- Problem description:
Which lines hold the word "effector"? Copy each of them from the material.
────────────────────
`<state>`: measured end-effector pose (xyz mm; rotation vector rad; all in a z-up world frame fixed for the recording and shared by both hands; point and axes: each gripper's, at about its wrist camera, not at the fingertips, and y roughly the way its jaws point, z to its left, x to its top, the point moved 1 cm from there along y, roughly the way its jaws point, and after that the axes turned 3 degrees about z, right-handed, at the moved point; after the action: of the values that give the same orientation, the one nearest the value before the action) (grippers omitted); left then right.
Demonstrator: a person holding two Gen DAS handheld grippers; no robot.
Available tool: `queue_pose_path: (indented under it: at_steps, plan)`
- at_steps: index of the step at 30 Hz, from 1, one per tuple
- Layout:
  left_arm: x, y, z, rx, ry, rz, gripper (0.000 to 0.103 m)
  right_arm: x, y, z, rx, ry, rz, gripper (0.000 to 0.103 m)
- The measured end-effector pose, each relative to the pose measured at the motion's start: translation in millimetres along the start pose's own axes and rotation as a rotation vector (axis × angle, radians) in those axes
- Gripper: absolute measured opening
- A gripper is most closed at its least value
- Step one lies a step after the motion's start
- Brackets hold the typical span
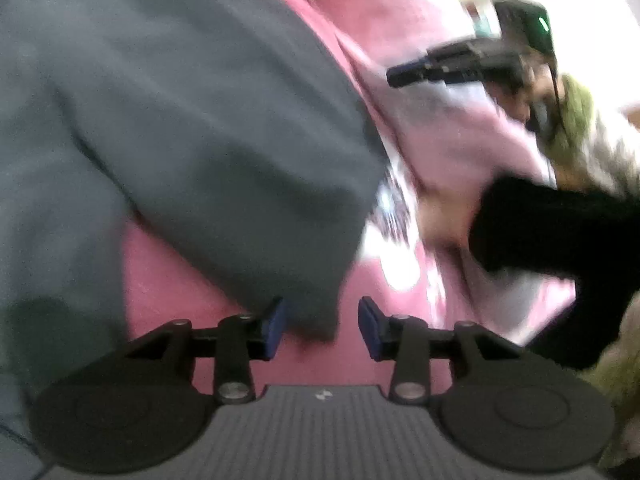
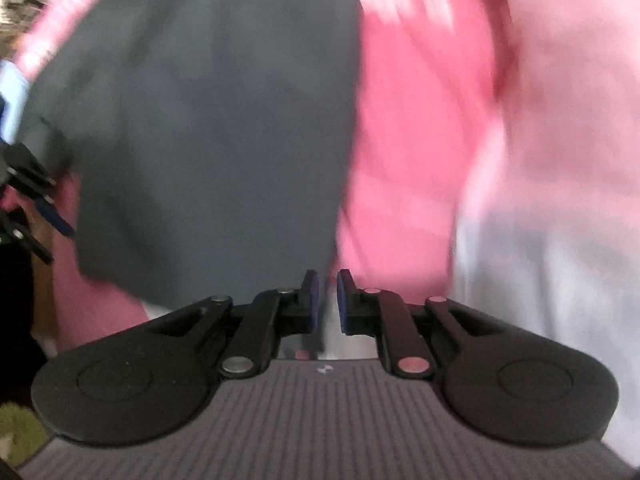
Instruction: Fold clothes
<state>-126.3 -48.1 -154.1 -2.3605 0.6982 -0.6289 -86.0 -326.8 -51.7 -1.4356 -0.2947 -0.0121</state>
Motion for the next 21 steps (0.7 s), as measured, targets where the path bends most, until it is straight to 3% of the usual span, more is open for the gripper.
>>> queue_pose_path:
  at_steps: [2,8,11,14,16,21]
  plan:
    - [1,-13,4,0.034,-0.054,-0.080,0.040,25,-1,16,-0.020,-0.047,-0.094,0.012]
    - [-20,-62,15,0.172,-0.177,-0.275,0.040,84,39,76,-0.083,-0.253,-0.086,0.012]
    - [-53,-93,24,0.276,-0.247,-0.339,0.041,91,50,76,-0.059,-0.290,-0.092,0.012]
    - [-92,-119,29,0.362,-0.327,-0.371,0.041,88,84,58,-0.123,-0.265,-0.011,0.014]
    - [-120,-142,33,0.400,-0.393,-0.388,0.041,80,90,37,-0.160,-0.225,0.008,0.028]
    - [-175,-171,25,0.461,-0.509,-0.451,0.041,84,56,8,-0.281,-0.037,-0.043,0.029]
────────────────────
- Output below:
`<state>`: measured end-effector pose (xyz mm; rotation vector rad; all in a z-up world frame fixed for the recording and shared by both hands; point and axes: each gripper's, at about its wrist camera, not at the fingertips, and y roughly the way its jaws point, z to its left, x to its top, the point moved 1 cm from there along y, roughly the way its jaws point, and after that the axes turned 3 degrees about z, right-handed, at the moved point; after the action: of the values that give the same orientation, the one nearest the value before the action) (grippers omitted); left then right.
- The measured end-effector pose, each relative to the pose measured at the motion's start: translation in millimetres along the start pose's own axes and rotation as a rotation vector (axis × angle, radians) in those axes

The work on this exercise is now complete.